We are looking southeast over Sensuka Bay from the great stone wharf at Orepi. It is very early morning, and the first sun’s rays have just caught the facades of the eastward-facing buildings on the right side of the print. Although much of the port is still shrouded in shadows, it is already bustling with activity. Dock workers are rolling heavy barrels towards a sailboat and unloading huge bales of spices from a ship, merchants are negotiating prices, sailors are caulking a hull, a fisherman is repairing a net, and a loan shark is giving instructions to his collector from inside a covered sedan chair. Sidling along the wall of a grog tavern on the left side of the image, a prostitute is making her way back home.
The artist’s wonderment at the beauty of the scene is quite evident. Contrary to most of the other prints in the series, the effects of light and shadow have been recorded in great detail. Several early morning visits to the location must have been necessary in order for the artist to accurately set down all of the nuances of this ephemeral moment just after the sun has crested the horizon.

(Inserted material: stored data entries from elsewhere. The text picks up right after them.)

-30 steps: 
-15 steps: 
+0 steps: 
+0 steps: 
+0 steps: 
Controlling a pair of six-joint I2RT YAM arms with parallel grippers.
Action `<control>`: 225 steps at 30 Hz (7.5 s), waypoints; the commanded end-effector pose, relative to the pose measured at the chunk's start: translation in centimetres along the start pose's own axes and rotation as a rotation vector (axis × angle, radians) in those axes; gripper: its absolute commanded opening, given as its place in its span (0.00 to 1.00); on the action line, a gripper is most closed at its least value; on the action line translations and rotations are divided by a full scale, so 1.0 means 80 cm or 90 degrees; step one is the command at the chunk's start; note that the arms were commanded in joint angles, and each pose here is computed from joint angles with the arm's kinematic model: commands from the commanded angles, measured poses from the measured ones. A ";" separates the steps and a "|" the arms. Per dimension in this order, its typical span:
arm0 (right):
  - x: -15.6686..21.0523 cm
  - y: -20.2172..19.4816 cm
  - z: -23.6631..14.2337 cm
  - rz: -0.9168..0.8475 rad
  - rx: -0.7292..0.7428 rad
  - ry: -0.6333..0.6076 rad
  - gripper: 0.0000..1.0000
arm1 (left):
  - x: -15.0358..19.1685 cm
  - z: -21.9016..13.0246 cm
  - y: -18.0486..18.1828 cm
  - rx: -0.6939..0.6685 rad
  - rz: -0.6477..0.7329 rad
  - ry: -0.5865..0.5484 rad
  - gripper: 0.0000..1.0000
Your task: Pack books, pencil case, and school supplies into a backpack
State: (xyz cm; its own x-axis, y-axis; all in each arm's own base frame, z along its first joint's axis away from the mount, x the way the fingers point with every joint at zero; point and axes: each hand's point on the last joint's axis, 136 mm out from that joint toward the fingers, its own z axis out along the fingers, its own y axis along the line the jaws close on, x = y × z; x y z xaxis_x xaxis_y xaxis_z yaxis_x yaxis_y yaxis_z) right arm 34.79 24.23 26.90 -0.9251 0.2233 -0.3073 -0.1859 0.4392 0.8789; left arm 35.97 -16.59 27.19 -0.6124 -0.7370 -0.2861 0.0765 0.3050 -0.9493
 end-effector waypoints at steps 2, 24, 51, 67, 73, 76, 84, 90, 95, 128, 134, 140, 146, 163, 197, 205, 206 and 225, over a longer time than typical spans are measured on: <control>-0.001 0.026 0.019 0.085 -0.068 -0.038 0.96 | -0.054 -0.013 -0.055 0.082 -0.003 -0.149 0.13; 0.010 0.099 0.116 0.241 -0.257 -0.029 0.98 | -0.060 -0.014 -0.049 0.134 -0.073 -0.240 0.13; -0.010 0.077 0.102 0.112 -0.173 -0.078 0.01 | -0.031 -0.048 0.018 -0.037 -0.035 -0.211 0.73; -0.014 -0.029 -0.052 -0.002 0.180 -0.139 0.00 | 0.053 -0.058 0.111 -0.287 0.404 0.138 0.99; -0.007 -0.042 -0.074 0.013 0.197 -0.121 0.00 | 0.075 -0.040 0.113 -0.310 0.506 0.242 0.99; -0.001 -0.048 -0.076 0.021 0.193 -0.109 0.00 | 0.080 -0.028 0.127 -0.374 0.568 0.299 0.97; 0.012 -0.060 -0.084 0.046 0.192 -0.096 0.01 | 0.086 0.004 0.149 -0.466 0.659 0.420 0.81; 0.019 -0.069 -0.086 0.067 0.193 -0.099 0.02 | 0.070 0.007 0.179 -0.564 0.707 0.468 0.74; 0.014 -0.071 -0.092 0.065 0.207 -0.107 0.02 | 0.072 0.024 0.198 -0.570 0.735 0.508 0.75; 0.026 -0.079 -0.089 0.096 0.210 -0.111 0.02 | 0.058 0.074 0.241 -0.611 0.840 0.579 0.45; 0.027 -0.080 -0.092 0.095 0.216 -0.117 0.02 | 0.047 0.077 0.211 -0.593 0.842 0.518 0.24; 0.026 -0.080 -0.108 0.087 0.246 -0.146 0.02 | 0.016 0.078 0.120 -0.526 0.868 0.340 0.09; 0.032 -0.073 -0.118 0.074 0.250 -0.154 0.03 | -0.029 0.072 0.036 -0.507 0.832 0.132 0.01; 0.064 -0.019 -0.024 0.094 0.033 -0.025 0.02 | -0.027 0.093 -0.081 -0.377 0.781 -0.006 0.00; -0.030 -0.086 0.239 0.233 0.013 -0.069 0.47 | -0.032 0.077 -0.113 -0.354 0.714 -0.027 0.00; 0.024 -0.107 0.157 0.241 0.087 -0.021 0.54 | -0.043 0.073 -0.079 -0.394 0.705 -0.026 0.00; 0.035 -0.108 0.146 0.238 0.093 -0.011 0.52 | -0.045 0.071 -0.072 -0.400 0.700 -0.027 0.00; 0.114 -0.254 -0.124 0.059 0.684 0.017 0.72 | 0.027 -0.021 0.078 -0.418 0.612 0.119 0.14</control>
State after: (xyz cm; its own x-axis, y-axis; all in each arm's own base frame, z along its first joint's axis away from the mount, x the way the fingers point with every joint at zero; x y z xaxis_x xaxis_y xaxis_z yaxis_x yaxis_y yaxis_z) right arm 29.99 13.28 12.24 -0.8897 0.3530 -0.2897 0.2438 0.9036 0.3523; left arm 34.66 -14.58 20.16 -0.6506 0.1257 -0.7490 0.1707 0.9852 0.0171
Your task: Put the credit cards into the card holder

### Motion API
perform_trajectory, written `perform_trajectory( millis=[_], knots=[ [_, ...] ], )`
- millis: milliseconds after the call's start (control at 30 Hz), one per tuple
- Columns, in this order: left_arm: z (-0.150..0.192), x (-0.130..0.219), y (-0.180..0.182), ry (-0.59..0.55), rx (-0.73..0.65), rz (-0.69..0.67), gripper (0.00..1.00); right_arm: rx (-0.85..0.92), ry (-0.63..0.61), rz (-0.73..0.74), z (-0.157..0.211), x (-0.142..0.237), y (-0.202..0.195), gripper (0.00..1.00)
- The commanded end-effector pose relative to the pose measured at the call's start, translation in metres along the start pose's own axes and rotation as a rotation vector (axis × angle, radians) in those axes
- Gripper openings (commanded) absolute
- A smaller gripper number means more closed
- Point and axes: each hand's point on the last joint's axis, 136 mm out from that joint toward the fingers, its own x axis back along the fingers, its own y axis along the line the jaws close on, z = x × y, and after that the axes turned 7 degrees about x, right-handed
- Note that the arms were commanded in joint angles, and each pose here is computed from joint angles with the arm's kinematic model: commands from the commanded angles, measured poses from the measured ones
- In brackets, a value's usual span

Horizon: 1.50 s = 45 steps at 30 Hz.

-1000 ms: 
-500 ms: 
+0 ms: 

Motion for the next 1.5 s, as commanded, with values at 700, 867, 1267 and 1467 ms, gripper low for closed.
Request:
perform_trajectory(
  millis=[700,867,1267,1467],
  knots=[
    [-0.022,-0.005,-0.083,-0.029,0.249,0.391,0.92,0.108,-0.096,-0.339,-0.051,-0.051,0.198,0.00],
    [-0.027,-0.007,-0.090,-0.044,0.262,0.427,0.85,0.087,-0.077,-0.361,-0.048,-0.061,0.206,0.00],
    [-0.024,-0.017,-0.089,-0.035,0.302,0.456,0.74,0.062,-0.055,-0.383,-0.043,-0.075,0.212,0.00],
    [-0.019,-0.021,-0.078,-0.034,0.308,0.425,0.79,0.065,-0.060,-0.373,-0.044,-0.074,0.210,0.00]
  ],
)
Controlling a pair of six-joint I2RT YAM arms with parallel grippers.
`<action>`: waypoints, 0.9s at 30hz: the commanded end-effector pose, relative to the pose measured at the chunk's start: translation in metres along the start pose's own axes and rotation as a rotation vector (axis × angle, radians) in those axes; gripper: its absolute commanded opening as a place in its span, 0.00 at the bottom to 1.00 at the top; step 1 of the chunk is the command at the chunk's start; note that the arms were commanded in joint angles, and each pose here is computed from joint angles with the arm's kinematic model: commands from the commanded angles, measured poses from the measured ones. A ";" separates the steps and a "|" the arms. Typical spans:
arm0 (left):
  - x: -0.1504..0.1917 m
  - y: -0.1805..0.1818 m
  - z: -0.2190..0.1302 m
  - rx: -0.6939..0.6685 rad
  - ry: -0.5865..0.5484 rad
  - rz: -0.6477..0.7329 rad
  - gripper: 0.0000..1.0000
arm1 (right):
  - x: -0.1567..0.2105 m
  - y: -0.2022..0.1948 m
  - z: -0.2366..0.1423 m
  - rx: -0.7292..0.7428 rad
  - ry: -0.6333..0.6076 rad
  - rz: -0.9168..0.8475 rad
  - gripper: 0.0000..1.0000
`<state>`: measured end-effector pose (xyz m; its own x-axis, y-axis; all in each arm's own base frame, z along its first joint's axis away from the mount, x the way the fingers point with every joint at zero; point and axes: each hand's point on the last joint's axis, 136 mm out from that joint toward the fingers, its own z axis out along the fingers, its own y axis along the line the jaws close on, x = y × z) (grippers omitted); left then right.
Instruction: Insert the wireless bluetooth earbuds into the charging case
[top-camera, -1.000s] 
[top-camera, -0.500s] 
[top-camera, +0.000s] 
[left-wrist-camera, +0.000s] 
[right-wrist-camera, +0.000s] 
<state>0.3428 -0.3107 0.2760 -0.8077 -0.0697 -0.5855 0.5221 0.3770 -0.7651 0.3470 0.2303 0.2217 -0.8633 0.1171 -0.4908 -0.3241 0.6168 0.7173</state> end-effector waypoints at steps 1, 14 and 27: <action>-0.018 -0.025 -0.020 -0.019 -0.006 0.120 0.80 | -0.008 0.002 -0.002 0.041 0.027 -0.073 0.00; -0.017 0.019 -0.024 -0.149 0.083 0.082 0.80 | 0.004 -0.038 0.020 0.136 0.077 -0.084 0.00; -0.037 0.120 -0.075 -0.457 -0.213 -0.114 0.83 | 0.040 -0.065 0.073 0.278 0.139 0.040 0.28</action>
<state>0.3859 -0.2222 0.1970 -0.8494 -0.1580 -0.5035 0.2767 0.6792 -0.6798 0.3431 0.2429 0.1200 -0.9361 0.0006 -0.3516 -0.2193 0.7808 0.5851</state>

It seems likely that this image, as with the view of the Lovers’ Bridge (See n. 2), contains a self-portrait of the artist. This would be the figure in the right-hand corner seated next to what appear to be some charcoals and a sheaf of paper. The man has cast his drawing instruments aside, and holds his arms outstretched before him. His fingers are extended in a grasping gesture, almost as though he were trying to grab hold of all the morning’s magnificence spread out before him.
This pose may be intended to be read as an expression of the artist’s frustration at the elusive nature of beauty. Such an elusiveness is indeed a central concept of Sensukan aesthetics. According to many of the most influential Sensukan aestheticians, there is always in our appreciation of a beauty a concomitant desire to possess it somehow. Faced with a beautiful thing, we wish to bring it into ourselves, or to become a part of it, in a way that, we sooner or later realize, is ultimately impossible. Even if we concentrate all of our admiration and attention on one small part of it, it is as though the essence of that beauty will then automatically be displaced elsewhere, into another part, or into a memory that it conjures up, or the memory of a memory.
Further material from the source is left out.